題名を何とするか迷ったけれど、今日は韓国の子供たちを脅かす性的暴力について語りたい。数日前にプサンで中学1年生の女の子の死体が発見された。水タンクの中に隠されていた死体には性的暴行を受けた跡があった。そしてDNA鑑定をした結果犯人を突き止めた。犯人は33歳の近所に住む男で、数週間前に主婦を監禁して性的暴行をするが、その時は主婦を逃がしたそうだ。その犯人として警察に追われていたさなか起こった事件だった。犯人を捜すも数日間見つからないまま、プサン住民たちは不安な日々を送った。そしてその男(キムギルテ)は捕まった。最初は黙秘するなど、事実を認めなかったがついに犯行を認めた。

昨日の新聞で驚いたのは“キムギルテを愛する会”など、犯人を支持するサイトが作られたということだ。何かがおかしい。
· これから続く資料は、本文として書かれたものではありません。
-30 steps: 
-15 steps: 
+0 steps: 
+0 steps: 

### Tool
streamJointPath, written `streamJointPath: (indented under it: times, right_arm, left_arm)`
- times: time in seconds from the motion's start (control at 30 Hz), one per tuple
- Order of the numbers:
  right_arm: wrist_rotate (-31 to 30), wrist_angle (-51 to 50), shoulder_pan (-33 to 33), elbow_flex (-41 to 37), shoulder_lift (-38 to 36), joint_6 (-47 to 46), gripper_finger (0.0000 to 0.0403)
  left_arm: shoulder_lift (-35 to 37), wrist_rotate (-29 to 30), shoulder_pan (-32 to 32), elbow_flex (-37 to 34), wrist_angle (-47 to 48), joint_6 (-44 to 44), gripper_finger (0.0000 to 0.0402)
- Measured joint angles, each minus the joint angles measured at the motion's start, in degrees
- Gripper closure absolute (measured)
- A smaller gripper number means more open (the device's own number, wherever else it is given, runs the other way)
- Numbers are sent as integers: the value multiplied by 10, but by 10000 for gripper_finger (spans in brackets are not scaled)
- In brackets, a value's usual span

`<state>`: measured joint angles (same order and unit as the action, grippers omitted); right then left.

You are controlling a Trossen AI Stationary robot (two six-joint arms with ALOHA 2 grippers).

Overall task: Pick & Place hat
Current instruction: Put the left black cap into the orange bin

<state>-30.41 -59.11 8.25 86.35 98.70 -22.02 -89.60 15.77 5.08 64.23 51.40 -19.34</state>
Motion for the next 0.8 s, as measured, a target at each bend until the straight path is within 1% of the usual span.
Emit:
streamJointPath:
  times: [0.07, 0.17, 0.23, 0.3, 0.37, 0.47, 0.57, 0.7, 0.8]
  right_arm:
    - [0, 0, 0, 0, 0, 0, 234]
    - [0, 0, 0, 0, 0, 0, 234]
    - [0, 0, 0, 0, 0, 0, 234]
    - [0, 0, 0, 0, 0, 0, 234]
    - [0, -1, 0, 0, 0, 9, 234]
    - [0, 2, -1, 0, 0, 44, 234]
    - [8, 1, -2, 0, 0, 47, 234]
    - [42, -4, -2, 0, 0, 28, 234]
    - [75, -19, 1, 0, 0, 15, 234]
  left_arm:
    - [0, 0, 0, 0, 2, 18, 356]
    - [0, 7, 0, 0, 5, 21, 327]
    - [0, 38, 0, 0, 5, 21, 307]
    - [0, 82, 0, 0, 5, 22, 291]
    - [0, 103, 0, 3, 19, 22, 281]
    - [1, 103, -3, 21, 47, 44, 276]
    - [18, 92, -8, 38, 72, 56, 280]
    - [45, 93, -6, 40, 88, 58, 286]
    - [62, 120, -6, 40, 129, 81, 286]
何ヶ月前にも世間を騒がせた事件があった。韓国では“ナヨンイサッコン(ナヨンちゃん事件)”といって社会的問題になっていた。小学4年生くらいのナヨンちゃんが酔っ払いのおっさん(性的暴行の前科あり)に性的被害を受けた事件だ。ナヨンちゃんは可愛く非常に賢い子で被害後にその日偶然持っていた携帯で警察に電話をしたという。被害の代償に彼女の腸は張り裂け、一生自分の肛門から便を出すことが出来ない体になってしまった。パイプと袋を常に体に取り付けて生きて行かなくてはいけない。韓国社会は沸いた。子供の人権について。改善について。







昨年、韓国の13歳以下の子供が1年にうけた性的暴行の被害報告件数は1200件だったという。これは1日に3人の子供が性的被害にあっているという結果だ。しかも報告された件数のみであることを考えるとぞっとする。
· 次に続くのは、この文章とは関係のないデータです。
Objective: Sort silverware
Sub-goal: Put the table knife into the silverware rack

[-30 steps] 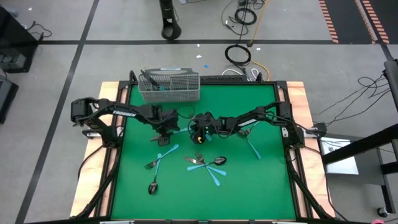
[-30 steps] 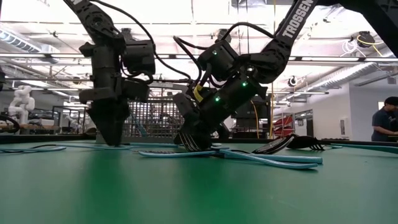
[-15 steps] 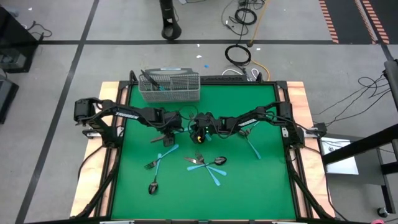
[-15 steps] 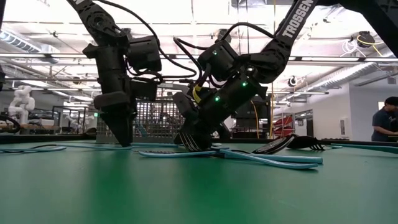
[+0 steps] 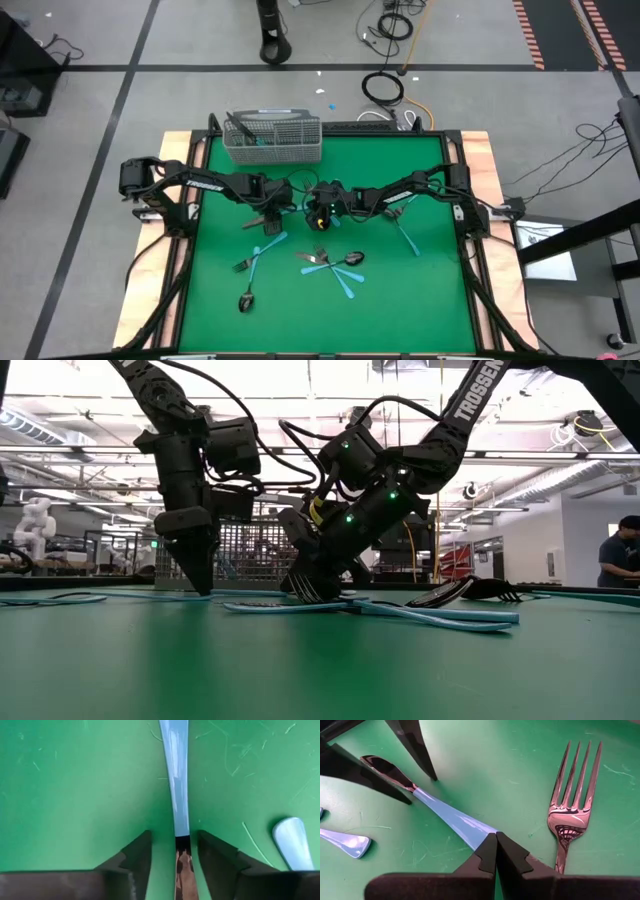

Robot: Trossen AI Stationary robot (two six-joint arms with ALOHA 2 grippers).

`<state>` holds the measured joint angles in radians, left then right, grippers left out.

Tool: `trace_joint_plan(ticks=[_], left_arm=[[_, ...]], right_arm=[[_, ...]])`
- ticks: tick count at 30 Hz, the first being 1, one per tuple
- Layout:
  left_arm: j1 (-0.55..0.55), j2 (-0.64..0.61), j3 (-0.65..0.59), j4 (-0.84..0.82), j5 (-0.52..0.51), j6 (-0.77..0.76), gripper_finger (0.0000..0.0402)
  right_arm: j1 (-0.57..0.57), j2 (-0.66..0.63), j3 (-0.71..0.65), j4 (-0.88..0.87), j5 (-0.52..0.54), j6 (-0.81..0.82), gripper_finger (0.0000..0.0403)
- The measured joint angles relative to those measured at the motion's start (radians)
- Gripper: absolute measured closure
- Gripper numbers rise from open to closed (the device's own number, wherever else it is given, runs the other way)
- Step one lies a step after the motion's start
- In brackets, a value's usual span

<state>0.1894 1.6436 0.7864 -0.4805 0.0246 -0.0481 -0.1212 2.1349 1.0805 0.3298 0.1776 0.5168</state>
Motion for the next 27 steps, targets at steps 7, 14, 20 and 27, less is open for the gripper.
trace_joint_plan(ticks=[7, 14, 20, 27], left_arm=[[0.000, 0.000, 0.000, -0.001, 0.000, 0.001, 0.0315], [0.001, 0.002, 0.012, -0.026, 0.000, 0.012, 0.0361], [0.001, 0.005, 0.049, -0.061, -0.002, 0.031, 0.0376], [0.001, 0.005, 0.056, -0.067, -0.004, 0.035, 0.0378]], right_arm=[[-0.003, 0.000, 0.000, -0.001, -0.001, -0.003, 0.0403], [-0.003, 0.000, 0.000, -0.001, 0.000, -0.004, 0.0403], [-0.003, 0.000, 0.000, 0.001, 0.000, -0.010, 0.0403], [0.002, -0.021, -0.004, 0.033, 0.006, -0.054, 0.0403]])
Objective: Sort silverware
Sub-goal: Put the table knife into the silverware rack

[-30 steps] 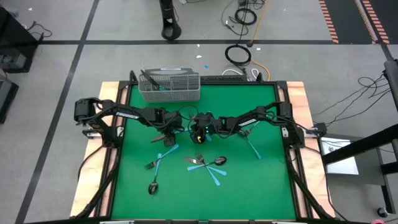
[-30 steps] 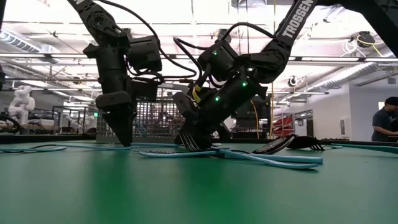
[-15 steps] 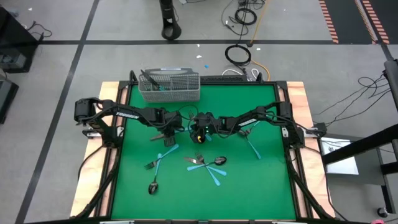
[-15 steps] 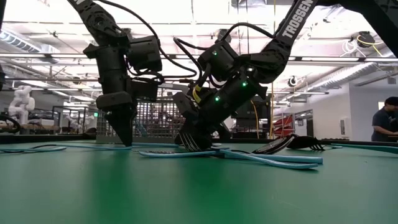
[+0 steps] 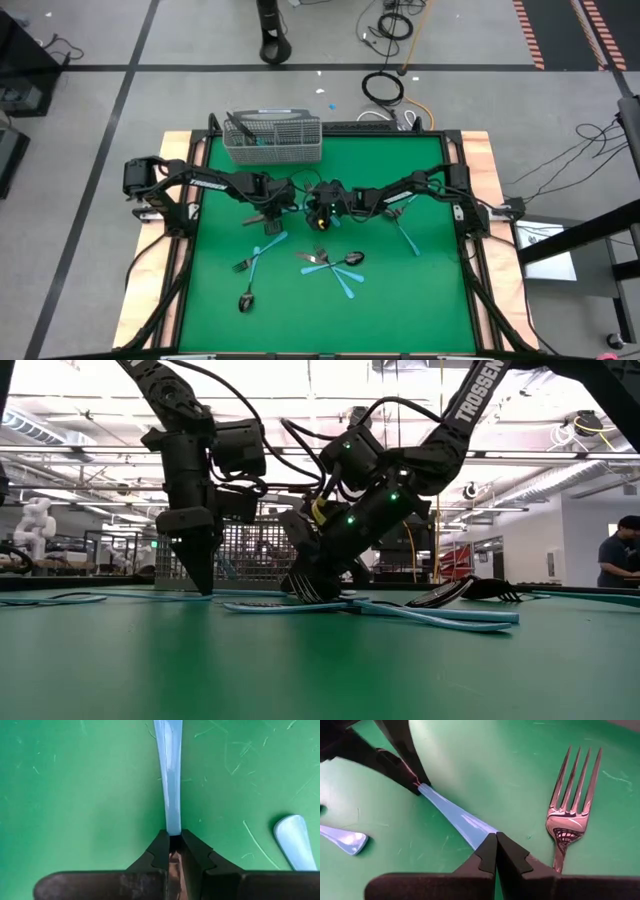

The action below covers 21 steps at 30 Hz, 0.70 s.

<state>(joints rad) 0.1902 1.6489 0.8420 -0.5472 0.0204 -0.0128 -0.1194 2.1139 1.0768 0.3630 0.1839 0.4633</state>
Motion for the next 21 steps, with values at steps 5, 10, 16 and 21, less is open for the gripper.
trace_joint_plan(ticks=[5, 10, 16, 21], left_arm=[[-0.001, -0.012, 0.001, -0.019, 0.000, 0.023, 0.0379], [-0.001, -0.075, -0.004, -0.063, -0.001, 0.022, 0.0380], [0.009, -0.194, -0.001, -0.072, -0.015, 0.008, 0.0381], [0.025, -0.309, 0.000, 0.014, 0.038, -0.034, 0.0381]], right_arm=[[0.023, -0.056, -0.006, -0.008, 0.002, -0.043, 0.0403], [0.050, -0.161, -0.075, 0.035, 0.133, -0.068, 0.0403], [0.040, -0.324, -0.347, 0.276, 0.190, -0.008, 0.0403], [0.013, -0.416, -0.560, 0.554, 0.163, -0.041, 0.0403]])
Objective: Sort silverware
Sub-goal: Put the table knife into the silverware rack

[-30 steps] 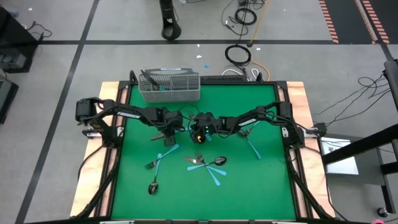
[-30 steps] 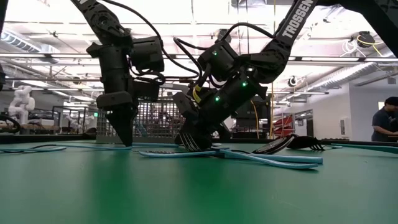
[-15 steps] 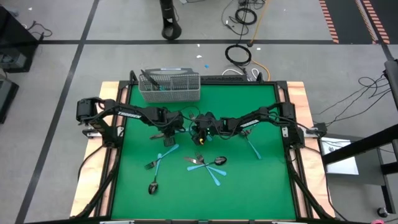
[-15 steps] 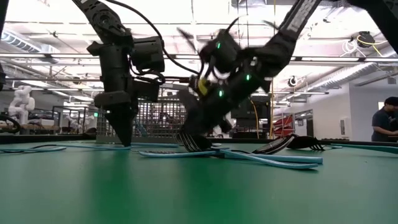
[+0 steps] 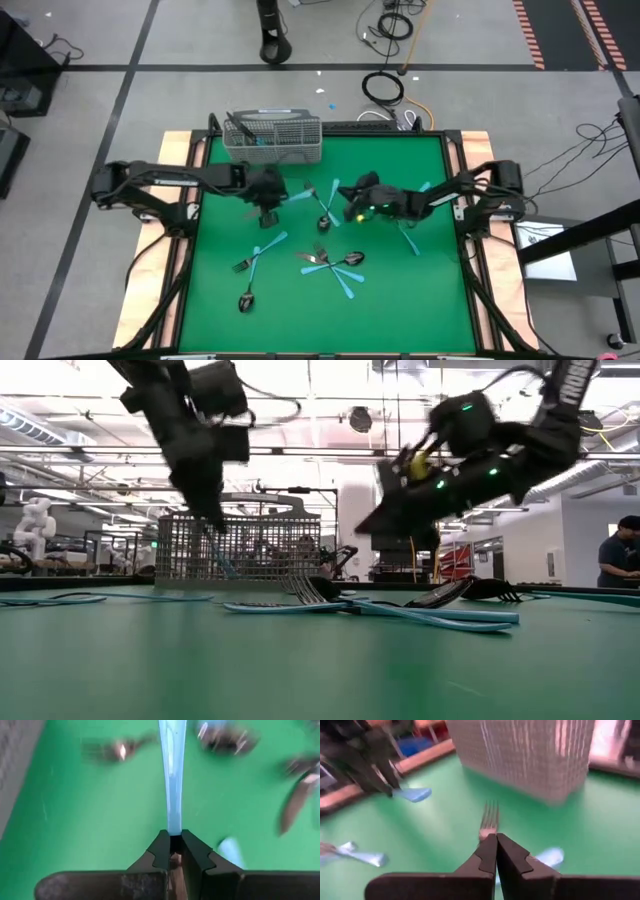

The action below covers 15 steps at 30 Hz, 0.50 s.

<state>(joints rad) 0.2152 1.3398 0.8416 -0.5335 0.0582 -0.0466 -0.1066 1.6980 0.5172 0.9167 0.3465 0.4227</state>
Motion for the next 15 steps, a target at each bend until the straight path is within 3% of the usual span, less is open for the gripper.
trace_joint_plan(ticks=[3, 7, 11, 15], left_arm=[[0.003, -0.062, 0.000, 0.123, 0.074, -0.026, 0.0381], [-0.007, -0.113, 0.001, 0.313, 0.150, -0.069, 0.0381], [-0.013, -0.132, 0.003, 0.474, 0.181, -0.122, 0.0381], [-0.010, -0.140, 0.003, 0.535, 0.159, -0.178, 0.0381]], right_arm=[[0.000, -0.049, -0.070, 0.162, -0.104, -0.096, 0.0403], [0.010, -0.109, -0.098, 0.225, -0.241, -0.162, 0.0403], [0.023, -0.150, -0.096, 0.185, -0.270, -0.177, 0.0403], [0.038, -0.154, -0.096, 0.174, -0.270, -0.177, 0.0403]])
ニュースでは連日それらの内容が報道されている。ニュースキャスターは言った。

“早く子供たちが1人で学校に通える時代が来ることを願います”

改めて私もはっとした。韓国は安全なようで危険な国なのだ。

確かに子供が外で遊んでいる姿をあまり見ない。いかに塾漬けの生活だからといってもそれだけではないだろう。
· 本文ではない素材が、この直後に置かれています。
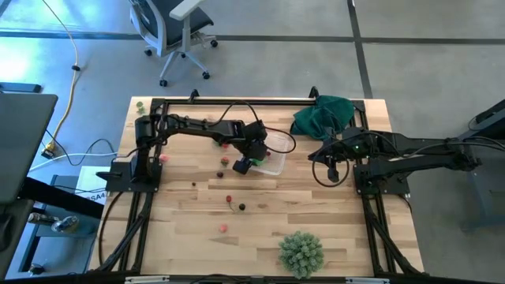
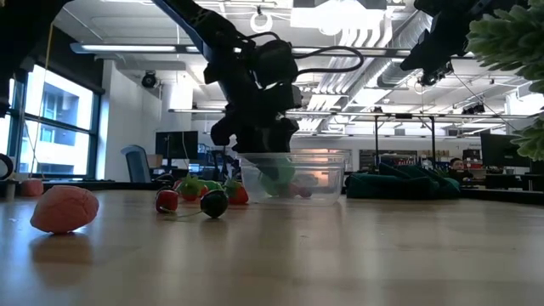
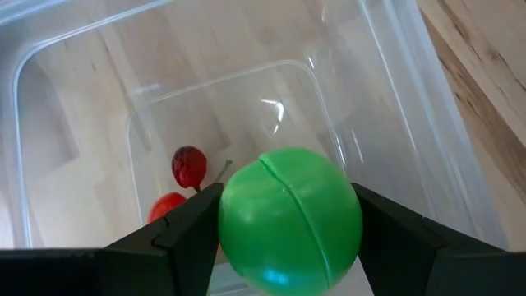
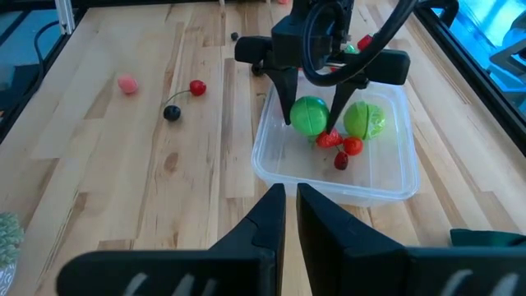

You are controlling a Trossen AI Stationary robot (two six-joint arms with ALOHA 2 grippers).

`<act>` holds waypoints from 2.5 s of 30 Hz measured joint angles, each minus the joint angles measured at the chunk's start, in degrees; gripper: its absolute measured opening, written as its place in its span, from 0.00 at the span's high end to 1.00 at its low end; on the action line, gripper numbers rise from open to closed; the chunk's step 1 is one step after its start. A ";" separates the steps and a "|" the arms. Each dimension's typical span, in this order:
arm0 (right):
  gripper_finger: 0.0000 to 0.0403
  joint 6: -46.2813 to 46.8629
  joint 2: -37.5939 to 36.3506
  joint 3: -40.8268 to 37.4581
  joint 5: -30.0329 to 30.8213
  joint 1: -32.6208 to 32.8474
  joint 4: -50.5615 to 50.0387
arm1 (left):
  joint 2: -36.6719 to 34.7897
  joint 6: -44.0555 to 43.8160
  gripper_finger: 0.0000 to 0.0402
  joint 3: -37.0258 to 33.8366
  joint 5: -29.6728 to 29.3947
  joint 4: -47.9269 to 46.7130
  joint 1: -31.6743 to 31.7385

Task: Pick and placing Produce into tupperware
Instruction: Put the green pear into the transparent bin, then put the red strawberry into the transparent bin

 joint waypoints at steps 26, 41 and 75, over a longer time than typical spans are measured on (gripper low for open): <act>0.94 -0.02 -0.01 0.00 -0.01 0.00 0.00 | -0.01 0.00 0.42 0.00 0.02 -0.94 -0.04; 0.94 0.01 0.01 0.00 0.01 0.02 0.00 | -0.01 1.29 0.42 0.00 -0.39 -0.70 -0.81; 0.94 -0.02 0.00 0.00 -0.01 0.01 0.00 | -0.01 -5.04 0.16 20.21 -0.18 -29.81 -1.14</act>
物価は上がりっぱなし、子供の養育費(特に塾)にかかる金は半端じゃない。共稼ぎが多い中、1人になる子供が多い。だから親が帰宅するまで塾に通わせる。学校が終わって、2つ、3つ塾に行く。そんな子がいっぱいいるらしい。




だから韓国人は移民をする。

子供のためにもそうするのだ。




韓国で生きていくということ。

韓国で子供を育てるということ。

改めて考えてしまう。

そんなこのごろです。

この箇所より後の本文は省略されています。